TO DO:
Going down the data below, set down exactly the line with "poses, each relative" and each line after it through the line with "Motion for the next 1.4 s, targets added"; no other lines.

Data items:
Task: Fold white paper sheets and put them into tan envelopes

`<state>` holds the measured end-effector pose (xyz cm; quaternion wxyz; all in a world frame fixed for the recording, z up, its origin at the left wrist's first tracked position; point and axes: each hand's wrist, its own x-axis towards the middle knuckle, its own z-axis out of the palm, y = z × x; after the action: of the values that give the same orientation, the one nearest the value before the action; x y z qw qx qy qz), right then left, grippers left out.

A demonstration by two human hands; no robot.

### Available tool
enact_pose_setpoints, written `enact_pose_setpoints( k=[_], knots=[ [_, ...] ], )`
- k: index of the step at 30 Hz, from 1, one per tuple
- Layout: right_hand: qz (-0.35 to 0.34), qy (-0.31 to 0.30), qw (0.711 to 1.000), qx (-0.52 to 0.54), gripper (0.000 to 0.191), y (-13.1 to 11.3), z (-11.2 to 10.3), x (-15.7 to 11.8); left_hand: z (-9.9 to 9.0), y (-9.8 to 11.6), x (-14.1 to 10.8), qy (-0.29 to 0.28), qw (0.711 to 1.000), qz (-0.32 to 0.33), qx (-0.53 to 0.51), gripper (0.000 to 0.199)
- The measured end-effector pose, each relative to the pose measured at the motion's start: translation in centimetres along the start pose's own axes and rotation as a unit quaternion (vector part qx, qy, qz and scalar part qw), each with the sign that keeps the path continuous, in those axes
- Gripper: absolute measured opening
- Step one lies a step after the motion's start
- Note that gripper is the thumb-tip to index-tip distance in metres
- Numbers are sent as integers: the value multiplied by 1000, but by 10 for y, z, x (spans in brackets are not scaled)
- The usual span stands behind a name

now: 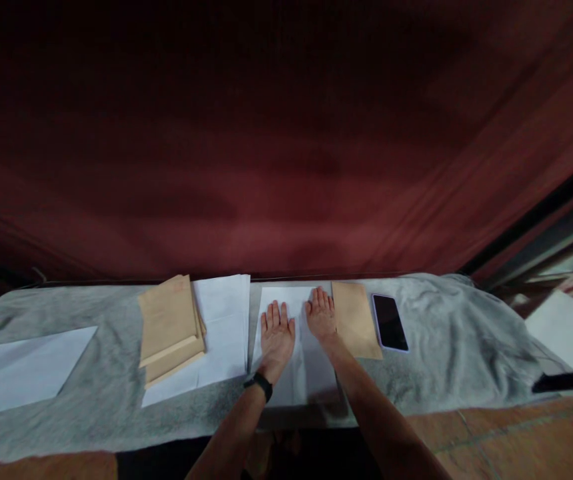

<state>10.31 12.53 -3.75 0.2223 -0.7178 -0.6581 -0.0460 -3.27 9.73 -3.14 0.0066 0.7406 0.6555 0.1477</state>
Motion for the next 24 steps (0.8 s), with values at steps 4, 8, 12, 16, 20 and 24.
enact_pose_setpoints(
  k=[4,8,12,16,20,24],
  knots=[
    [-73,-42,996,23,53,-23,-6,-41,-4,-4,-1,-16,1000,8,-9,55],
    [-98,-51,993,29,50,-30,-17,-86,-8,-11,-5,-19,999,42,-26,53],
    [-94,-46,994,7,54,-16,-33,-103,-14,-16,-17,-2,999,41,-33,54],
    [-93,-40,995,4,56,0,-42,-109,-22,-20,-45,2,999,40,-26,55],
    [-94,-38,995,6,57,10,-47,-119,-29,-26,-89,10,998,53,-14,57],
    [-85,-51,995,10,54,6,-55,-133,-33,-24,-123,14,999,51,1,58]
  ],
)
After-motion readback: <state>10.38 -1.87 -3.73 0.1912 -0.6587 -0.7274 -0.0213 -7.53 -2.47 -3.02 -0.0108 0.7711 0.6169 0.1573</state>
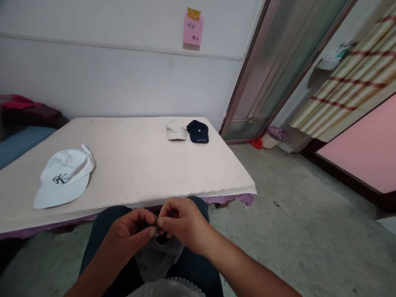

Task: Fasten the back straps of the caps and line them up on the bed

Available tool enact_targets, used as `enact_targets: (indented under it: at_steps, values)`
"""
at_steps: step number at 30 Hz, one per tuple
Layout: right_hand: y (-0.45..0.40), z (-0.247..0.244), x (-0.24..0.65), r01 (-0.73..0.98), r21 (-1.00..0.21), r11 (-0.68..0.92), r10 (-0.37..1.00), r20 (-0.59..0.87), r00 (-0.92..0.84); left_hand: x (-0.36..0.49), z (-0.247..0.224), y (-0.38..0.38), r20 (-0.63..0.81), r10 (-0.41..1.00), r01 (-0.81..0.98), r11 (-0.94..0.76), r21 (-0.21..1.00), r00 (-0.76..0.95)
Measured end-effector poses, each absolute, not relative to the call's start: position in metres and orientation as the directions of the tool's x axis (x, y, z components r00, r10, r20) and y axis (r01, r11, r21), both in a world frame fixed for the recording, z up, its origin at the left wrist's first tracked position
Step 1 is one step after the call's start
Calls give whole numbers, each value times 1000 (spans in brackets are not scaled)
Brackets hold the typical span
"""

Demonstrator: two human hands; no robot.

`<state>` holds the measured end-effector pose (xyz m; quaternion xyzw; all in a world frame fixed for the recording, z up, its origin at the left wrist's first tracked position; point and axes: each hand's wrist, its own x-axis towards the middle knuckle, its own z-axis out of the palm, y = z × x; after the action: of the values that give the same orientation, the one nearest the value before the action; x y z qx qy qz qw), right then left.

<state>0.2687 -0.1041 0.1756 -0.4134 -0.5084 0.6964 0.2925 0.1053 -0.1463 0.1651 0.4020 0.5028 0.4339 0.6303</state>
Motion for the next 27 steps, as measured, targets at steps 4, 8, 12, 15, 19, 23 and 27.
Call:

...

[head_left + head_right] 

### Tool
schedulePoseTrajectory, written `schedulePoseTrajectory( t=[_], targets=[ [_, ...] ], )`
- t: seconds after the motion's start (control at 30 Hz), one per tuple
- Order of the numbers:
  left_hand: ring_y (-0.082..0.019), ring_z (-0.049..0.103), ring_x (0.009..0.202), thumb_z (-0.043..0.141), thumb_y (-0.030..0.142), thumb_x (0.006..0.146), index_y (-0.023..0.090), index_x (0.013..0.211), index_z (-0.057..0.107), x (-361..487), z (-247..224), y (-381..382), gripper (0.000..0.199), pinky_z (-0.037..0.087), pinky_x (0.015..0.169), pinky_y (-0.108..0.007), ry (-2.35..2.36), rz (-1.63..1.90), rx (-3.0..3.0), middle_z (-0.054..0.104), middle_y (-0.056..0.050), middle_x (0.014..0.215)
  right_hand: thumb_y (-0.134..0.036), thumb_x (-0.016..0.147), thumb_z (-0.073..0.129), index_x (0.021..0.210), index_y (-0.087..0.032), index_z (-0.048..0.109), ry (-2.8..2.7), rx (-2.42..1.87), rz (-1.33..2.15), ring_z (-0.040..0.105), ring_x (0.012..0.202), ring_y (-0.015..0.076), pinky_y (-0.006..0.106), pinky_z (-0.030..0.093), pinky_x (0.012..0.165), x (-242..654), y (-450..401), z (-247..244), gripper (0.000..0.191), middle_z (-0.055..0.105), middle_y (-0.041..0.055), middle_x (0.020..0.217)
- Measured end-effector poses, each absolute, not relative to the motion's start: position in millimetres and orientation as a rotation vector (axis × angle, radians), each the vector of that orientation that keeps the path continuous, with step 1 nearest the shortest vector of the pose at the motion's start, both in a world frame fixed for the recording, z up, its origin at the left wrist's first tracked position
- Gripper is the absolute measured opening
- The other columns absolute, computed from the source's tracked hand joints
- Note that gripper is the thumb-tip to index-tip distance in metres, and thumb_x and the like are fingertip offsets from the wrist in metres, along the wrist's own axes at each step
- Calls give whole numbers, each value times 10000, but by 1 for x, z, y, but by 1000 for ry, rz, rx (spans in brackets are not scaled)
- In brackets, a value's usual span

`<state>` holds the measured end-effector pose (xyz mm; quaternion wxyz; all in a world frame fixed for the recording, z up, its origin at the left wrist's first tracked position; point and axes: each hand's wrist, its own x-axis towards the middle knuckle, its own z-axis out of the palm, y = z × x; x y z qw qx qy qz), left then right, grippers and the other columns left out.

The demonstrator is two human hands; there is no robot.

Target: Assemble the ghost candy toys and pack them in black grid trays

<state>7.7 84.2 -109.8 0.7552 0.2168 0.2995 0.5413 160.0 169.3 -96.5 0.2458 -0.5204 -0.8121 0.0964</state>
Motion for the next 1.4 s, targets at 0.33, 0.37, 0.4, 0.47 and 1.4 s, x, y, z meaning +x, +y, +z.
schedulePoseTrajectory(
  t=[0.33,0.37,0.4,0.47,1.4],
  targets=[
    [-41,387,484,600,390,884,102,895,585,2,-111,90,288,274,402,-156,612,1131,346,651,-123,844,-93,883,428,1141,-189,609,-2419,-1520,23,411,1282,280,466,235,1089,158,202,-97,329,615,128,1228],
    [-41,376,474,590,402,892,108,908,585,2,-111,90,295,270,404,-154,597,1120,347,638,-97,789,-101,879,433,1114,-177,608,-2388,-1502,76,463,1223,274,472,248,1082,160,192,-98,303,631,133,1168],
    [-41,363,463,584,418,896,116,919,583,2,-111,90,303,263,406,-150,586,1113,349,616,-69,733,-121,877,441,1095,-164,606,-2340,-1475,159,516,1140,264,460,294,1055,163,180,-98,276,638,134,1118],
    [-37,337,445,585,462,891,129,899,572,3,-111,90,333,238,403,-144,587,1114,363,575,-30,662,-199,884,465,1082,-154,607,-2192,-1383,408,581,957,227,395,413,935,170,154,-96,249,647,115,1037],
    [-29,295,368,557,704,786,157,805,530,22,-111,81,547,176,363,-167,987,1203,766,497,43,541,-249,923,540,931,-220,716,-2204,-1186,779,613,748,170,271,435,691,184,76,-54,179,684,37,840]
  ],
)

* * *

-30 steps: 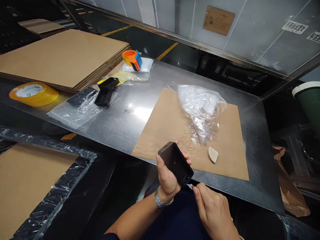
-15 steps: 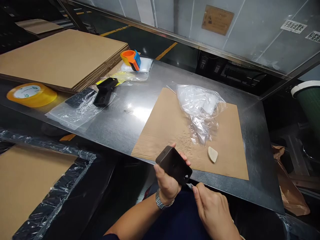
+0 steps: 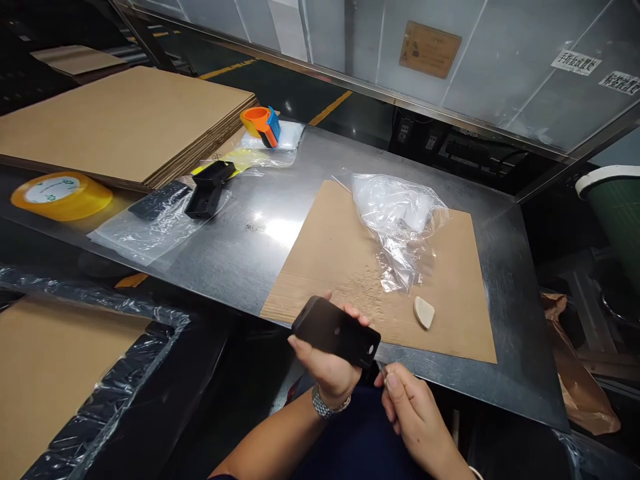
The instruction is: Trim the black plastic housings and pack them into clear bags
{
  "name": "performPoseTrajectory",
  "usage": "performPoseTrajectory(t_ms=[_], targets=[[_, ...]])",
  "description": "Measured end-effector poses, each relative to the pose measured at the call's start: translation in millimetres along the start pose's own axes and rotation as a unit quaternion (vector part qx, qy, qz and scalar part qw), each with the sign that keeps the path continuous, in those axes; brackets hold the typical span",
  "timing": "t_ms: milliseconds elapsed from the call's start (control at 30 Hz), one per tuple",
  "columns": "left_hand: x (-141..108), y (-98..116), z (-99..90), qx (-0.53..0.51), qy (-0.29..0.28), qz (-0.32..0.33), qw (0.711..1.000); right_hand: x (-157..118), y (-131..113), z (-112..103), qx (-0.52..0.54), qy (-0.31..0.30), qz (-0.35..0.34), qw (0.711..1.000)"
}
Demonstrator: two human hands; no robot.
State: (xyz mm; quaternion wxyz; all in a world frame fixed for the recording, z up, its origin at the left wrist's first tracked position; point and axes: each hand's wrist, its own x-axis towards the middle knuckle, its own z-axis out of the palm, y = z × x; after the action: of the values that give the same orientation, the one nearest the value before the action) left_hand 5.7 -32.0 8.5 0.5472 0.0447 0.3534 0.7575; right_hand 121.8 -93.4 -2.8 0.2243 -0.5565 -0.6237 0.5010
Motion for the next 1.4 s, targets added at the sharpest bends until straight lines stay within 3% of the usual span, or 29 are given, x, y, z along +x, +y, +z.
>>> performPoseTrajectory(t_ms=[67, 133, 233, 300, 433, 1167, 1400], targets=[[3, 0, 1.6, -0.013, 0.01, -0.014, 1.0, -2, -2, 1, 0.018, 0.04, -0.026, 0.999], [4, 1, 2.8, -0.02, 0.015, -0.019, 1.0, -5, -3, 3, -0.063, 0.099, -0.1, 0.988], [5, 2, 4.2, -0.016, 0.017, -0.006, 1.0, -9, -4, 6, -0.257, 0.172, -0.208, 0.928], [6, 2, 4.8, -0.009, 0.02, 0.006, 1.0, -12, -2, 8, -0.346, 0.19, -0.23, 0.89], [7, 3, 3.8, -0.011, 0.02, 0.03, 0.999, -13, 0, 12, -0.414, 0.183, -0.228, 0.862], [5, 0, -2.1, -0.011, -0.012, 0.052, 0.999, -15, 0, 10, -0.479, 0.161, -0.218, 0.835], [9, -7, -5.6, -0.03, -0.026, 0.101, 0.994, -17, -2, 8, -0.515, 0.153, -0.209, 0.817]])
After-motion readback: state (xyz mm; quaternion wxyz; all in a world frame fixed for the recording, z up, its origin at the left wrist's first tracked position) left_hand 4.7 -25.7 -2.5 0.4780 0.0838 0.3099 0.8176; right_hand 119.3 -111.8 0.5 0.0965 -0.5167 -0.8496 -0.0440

ANSWER SPACE:
  "description": "Measured end-effector poses, each relative to the pose measured at the call's start: translation in millimetres along the start pose's own axes and rotation as a unit quaternion (vector part qx, qy, qz and scalar part qw), each with the sign that keeps the path continuous, in those axes; brackets hold the typical span",
  "timing": "t_ms: milliseconds elapsed from the call's start (control at 30 Hz), one per tuple",
  "columns": "left_hand: x (-141..108), y (-98..116), z (-99..90), qx (-0.53..0.51), qy (-0.29..0.28), qz (-0.32..0.33), qw (0.711..1.000); right_hand: x (-157..118), y (-131..113), z (-112..103), qx (-0.52..0.54), qy (-0.31..0.30), qz (-0.35..0.34), qw (0.711..1.000)"
}
Demonstrator: two human hands; no robot.
State: (xyz mm; quaternion wxyz; all in a world frame fixed for the recording, z up, its origin at the left wrist's first tracked position; point and axes: each hand's wrist, its own x-axis towards the middle knuckle, its own z-axis out of the palm, y = z × x; after the action: of the values that give the same orientation, the one nearest the value before the action) left_hand 5.7 -32.0 8.5 0.5472 0.0447 0.3534 0.7575; right_hand 121.8 -93.4 -2.8 0.2243 -0.5565 -0.6237 0.5010
Motion for the next 1.4 s, targets added at the sharpest bends until straight lines stay within 3% of the usual span, or 29 are given, x, y, z along +x, +y, +z.

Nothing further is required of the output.